Progress report, I've set up a 3 node cluster and heat-api appears to recover from taking one node out, but removing and restoring 2 nodes results in the following for every request:

# heat stack-list
ERROR: The server could not comply with the request since it is either malformed or otherwise incorrect.

heat-api.log:
2015-09-29 18:50:35.547 16949 ERROR root [req-d898a6de-b2ae-47db-9e2f-948938246ca9 ] Exception handling resource: 'NoneType' object is not iterable

I will continue to investigate this exception.

Comment 10 Steve Baker 2015-09-30 03:43:49 UTC

I've observed heat not initially recovering from a rabbit partition, however it does recover after some time (I've witnessed times ranging from 5 - 15 minutes)

I've also investigated the error mentioned in comment 9. It turns out that during the partition, calls to RPC client methods such as list_stacks start returning None.
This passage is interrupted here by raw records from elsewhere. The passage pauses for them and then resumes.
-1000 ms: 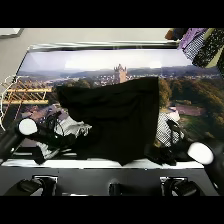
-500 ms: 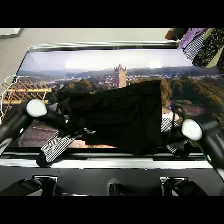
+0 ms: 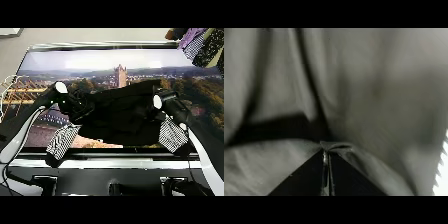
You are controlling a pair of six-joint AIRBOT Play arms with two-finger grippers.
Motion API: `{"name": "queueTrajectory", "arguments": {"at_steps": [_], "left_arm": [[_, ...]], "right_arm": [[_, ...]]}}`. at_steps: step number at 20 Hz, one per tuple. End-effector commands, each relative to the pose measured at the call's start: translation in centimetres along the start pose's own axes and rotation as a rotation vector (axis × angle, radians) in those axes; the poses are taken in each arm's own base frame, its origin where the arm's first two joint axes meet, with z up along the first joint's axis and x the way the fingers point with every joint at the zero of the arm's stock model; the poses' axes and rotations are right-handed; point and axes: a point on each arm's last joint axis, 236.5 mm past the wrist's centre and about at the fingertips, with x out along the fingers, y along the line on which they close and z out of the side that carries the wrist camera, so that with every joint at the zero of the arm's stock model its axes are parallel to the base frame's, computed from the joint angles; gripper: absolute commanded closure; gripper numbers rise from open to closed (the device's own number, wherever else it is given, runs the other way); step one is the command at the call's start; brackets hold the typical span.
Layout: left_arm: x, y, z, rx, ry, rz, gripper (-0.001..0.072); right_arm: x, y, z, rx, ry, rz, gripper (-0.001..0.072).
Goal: Fold the clothes and pants, and hang the long-sleeved shirts on hangers.
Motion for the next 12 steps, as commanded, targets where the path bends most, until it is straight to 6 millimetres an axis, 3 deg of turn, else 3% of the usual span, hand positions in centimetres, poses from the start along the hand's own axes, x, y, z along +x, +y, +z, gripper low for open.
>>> {"name": "queueTrajectory", "arguments": {"at_steps": [1,2,3,4,5,6,8,9,10,12], "left_arm": [[1.1,0.6,2.3,0.021,-0.01,-0.004,0.0401],[0.5,0.7,2.7,0.033,-0.029,-0.003,0.0277],[-0.6,1.0,3.3,0.048,-0.057,0.009,0.0222],[-2.3,1.7,3.9,0.058,-0.101,0.037,0.0218],[-4.2,2.5,4.5,0.068,-0.154,0.071,0.0165],[-6.5,3.6,4.8,0.084,-0.216,0.119,0.0097],[-10.7,5.4,4.6,0.141,-0.327,0.227,0.0084],[-12.0,6.1,4.1,0.158,-0.371,0.267,0.0084],[-12.7,6.4,3.3,0.191,-0.41,0.28,0.0084],[-12.6,6.9,1.8,0.207,-0.48,0.265,0.0084]], "right_arm": [[2.3,2.0,2.0,0.049,-0.046,0.062,0.0597],[2.0,1.7,2.2,0.054,-0.049,0.058,0.0546],[1.0,0.9,2.5,0.074,-0.041,0.052,0.0436],[-0.5,-0.2,3.1,0.08,-0.042,0.048,0.0237],[-2.6,-1.4,3.7,0.041,-0.055,0.051,0.0185],[-4.7,-2.3,3.9,-0.005,-0.08,0.064,0.0185],[-8.9,-3.8,2.7,-0.086,-0.117,0.07,0.0184],[-10.5,-3.7,1.2,-0.113,-0.124,0.092,0.0184],[-11.2,-3.0,-0.8,-0.134,-0.123,0.127,0.0184],[-10.3,-1.6,-5.0,-0.131,-0.107,0.172,0.0184]]}}
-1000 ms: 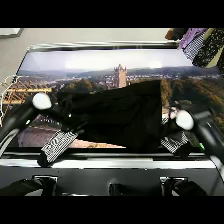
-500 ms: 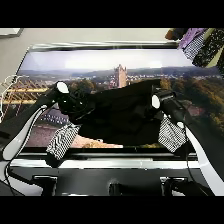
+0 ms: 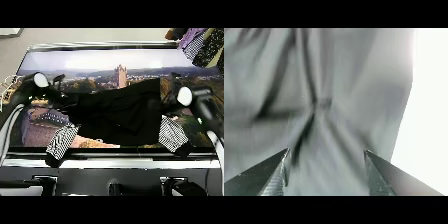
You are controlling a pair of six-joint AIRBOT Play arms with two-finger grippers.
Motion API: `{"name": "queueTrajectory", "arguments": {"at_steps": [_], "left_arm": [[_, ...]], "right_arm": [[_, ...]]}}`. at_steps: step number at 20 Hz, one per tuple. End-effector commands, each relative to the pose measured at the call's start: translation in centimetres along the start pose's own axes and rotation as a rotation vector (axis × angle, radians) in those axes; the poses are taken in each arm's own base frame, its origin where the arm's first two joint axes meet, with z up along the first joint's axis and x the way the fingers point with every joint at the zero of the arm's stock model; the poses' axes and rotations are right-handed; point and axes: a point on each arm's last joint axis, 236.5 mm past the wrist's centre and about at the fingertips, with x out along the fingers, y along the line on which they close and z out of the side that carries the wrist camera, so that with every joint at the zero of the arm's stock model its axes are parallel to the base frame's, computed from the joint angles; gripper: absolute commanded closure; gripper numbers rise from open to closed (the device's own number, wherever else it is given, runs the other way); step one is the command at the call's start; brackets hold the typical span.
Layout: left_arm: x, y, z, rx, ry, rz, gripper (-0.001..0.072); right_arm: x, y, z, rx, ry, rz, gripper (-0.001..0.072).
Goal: Fold the clothes and pants, and hang the long-sleeved shirts on hangers.
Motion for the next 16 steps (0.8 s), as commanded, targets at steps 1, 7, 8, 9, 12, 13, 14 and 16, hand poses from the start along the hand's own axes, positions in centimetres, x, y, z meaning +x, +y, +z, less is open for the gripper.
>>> {"name": "queueTrajectory", "arguments": {"at_steps": [1,7,8,9,12,13,14,16], "left_arm": [[-1.8,2.3,-1.4,0.05,-0.162,0.059,0.0085],[-1.0,3.0,-4.1,0.039,-0.158,0.052,0.0084],[-1.0,3.0,-3.9,0.039,-0.166,0.051,0.0084],[-1.0,2.9,-3.8,0.039,-0.171,0.05,0.0084],[-1.0,2.9,-3.7,0.039,-0.175,0.05,0.0085],[-1.0,2.9,-3.7,0.039,-0.174,0.05,0.0084],[-1.0,2.9,-3.8,0.04,-0.173,0.05,0.0085],[-1.0,2.9,-3.8,0.039,-0.173,0.05,0.0085]], "right_arm": [[-0.2,2.3,-6.8,-0.023,0.028,0.082,0.0184],[7.3,7.4,-12.8,-0.167,-0.01,0.163,0.0186],[8.6,7.1,-12.8,-0.192,0.0,0.129,0.0185],[9.6,7.0,-12.7,-0.197,0.006,0.112,0.0185],[11.5,8.2,-10.8,-0.205,-0.07,0.135,0.0206],[11.6,8.4,-10.2,-0.198,-0.09,0.138,0.026],[11.6,8.1,-9.8,-0.202,-0.095,0.116,0.0283],[11.0,6.7,-9.3,-0.229,-0.086,0.034,0.0283]]}}
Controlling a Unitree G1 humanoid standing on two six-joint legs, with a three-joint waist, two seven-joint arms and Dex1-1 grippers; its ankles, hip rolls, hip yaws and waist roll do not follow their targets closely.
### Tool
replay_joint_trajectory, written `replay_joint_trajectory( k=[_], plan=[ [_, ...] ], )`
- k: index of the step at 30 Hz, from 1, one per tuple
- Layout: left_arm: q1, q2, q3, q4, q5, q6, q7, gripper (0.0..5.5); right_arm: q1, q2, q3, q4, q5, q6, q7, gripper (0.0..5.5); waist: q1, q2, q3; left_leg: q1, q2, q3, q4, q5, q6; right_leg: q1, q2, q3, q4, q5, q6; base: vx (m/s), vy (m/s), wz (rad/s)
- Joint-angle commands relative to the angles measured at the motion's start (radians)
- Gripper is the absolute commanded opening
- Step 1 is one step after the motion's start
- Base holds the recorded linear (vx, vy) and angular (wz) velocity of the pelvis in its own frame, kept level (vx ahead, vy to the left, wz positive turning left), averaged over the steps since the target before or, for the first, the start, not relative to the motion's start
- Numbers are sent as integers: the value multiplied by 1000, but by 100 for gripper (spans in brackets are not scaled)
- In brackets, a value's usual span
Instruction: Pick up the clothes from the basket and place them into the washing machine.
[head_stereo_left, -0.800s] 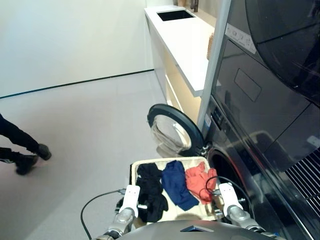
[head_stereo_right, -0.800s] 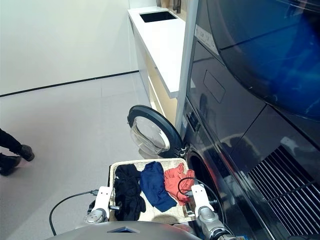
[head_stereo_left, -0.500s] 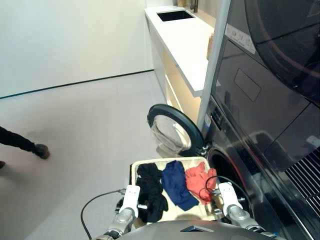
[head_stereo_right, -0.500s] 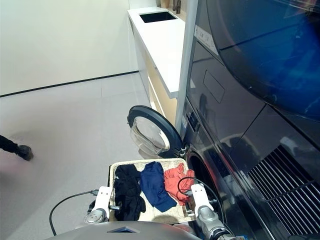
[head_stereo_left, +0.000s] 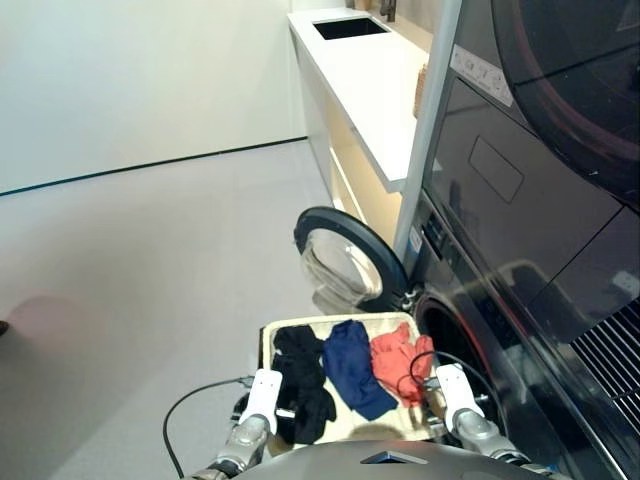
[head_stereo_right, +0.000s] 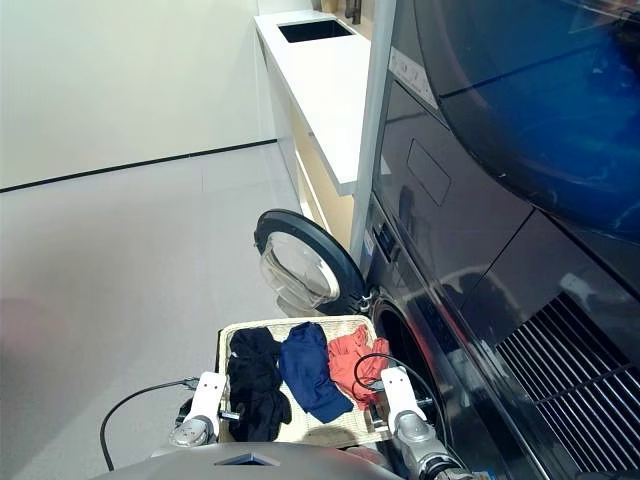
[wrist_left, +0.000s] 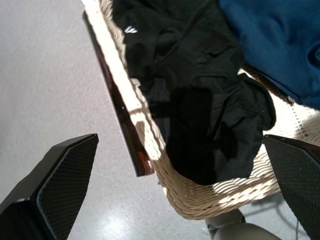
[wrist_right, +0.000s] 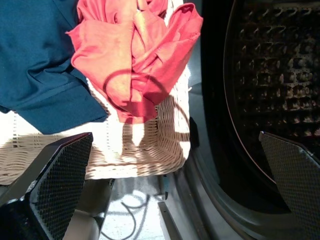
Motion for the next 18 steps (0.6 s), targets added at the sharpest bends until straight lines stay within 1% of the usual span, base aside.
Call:
replay_joint_trajectory(
  k=[1,6,7,9,10,11,13,18],
  plan=[
    [-132,53,10,13,43,-27,21,550,-114,41,44,-17,-5,-48,2,550,-15,-80,41,6,-62,58,25,-48,-2,9,-39,40,22,-69,121,0,0,0],
    [-188,83,-28,-10,97,-32,35,550,-149,34,69,-61,9,-56,4,550,-19,-77,71,-46,-65,60,41,-42,-3,-43,-44,47,35,-59,121,0,0,0],
    [-188,83,-28,-10,97,-32,35,550,-149,34,69,-61,9,-56,4,550,-19,-77,71,-47,-65,60,42,-42,-3,-44,-44,47,35,-59,121,0,0,0],
    [-217,98,-54,-14,118,-32,34,550,-178,27,90,-84,11,-59,6,550,-21,-77,98,-86,-65,63,57,-39,-4,-81,-46,49,45,-54,121,0,0,0],
    [-218,98,-54,-14,118,-32,34,550,-178,27,90,-84,11,-59,7,550,-21,-77,97,-87,-65,63,57,-39,-4,-82,-46,49,46,-54,121,0,0,0],
    [-240,101,-63,-8,115,-28,29,550,-203,26,103,-95,14,-59,8,550,-23,-78,115,-118,-64,65,67,-37,-4,-112,-47,52,52,-49,121,0,0,0],
    [-263,98,-74,-1,112,-25,27,550,-226,27,112,-104,22,-60,11,550,-24,-80,132,-149,-64,66,78,-35,-3,-142,-48,55,60,-45,121,0,0,0],
    [-365,97,-117,-24,91,-18,48,550,-323,22,136,-142,61,-69,-5,550,-26,-81,199,-260,-65,64,113,-29,0,-258,-50,60,108,-44,118,-82,29,-67]
  ],
)
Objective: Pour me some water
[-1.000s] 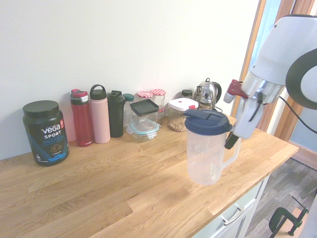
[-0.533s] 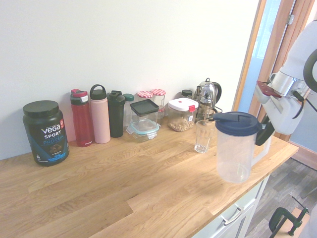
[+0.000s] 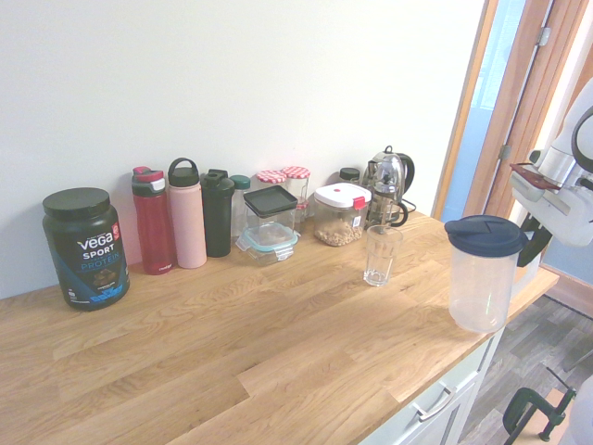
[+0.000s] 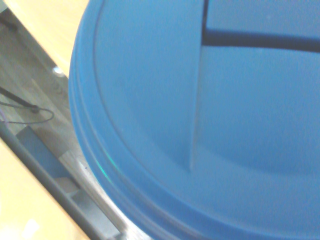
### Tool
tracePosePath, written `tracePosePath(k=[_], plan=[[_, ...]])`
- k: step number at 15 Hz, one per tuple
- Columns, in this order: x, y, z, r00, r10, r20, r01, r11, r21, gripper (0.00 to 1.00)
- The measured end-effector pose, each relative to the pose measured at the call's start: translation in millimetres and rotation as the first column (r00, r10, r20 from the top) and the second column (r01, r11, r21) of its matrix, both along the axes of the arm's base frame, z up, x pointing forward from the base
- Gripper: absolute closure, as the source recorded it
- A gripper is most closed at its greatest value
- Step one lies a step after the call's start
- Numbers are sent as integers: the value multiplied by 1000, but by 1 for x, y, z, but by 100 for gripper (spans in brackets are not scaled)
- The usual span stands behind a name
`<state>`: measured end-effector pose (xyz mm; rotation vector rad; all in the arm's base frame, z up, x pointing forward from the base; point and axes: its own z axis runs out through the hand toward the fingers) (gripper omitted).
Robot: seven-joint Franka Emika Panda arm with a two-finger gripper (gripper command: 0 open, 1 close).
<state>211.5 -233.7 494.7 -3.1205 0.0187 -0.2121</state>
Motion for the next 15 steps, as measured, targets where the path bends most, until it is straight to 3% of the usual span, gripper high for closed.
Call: tracePosePath(k=[4, 8, 11, 15], plan=[[27, -36, 21, 1000, -15, -22, 14, 999, -48, 100], [99, -33, 38, 995, -30, -97, 11, 982, -190, 100], [157, -9, 32, 979, -56, -197, -16, 938, -345, 100], [182, 18, 35, 960, -81, -267, -67, 862, -502, 100]])
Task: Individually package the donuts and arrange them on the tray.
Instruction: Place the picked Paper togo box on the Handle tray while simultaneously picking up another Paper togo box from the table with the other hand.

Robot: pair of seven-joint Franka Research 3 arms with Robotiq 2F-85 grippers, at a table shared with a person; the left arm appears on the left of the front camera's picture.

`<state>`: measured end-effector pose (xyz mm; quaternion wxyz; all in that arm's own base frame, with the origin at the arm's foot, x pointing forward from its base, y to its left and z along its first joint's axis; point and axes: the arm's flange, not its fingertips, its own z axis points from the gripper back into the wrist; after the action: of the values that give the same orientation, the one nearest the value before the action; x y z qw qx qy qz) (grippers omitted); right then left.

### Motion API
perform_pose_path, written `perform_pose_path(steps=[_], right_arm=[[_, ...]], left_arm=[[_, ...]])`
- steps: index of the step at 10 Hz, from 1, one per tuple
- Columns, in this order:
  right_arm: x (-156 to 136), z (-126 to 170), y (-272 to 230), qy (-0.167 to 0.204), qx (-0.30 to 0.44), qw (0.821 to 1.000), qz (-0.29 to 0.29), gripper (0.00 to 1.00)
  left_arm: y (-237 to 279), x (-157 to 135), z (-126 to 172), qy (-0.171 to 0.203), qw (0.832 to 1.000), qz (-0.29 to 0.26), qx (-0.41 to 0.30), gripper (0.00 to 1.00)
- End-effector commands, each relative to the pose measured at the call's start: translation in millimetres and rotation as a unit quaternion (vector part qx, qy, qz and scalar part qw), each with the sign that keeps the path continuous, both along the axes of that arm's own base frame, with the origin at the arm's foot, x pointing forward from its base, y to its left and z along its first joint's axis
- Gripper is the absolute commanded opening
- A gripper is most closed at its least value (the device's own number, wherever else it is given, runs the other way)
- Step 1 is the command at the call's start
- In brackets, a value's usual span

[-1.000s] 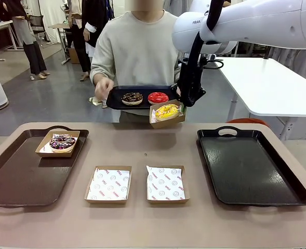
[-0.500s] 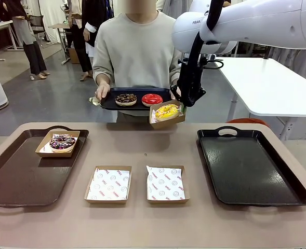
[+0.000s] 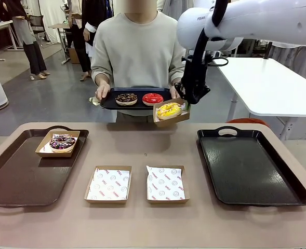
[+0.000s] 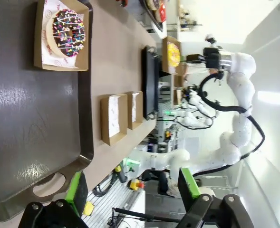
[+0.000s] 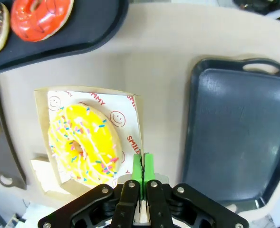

The code either expects a valid response or an exception, so later code was raising exceptions. Defensive checking of RPC client method results stopped those errors, but it was unclear whether this sped recovery after the partition was healed.

David, how long have you waited for heat-api to recover? Could you try waiting up to 30 minutes?

Comment 11 David Hill 2015-09-30 16:31:14 UTC

At some points, we waited for many hours before taking action.

Comment 12 David Hill 2015-11-10 19:01:25 UTC

This is still an issue for the customer.  What are the next steps?

Comment 13 Steve Baker 2015-11-10 20:20:26 UTC

It would help us to prioritise this issue with our existing workload to know how this is impacting the customer. All we have to go on at the moment is Severity: medium.

Is the heat-api partitioning issue one that happens in testing only, or is the customer actually affected by partition events?

Comment 14 David Hill 2015-11-10 20:27:06 UTC

Well, it's not impacting the customer right now but once in a while, their rabbitmq cluster partitions (network glitches I guess) and then heat-api stops working properly and needs to be bounced.  It only happens with this service.

Comment 17 Steve Baker 2016-02-03 21:50:01 UTC

There is a new release of oslo.messaging being prepared for bug #1276166 which may help with this issue. Once it has been released we'll request that partitioning be re-tested with the new oslo.messaging.

Comment 18 Flavio Percoco 2016-03-01 13:05:36 UTC

This could probably be re-tested now!

Comment 19 Steve Baker 2016-03-01 20:10:01 UTC

Hi David, could you please retest this behaviour with the recently released python-oslo-messaging-1.4.1-7.el7ost?

While my testing didn't replicate this partitioning behaviour, it did show issues which sound very much like bug #1276166

Comment 21 Steve Baker 2016-04-06 21:07:35 UTC

Closing, no known environment has this issue and python-oslo-messaging-1.4.1-7.el7ost is expected to fix it.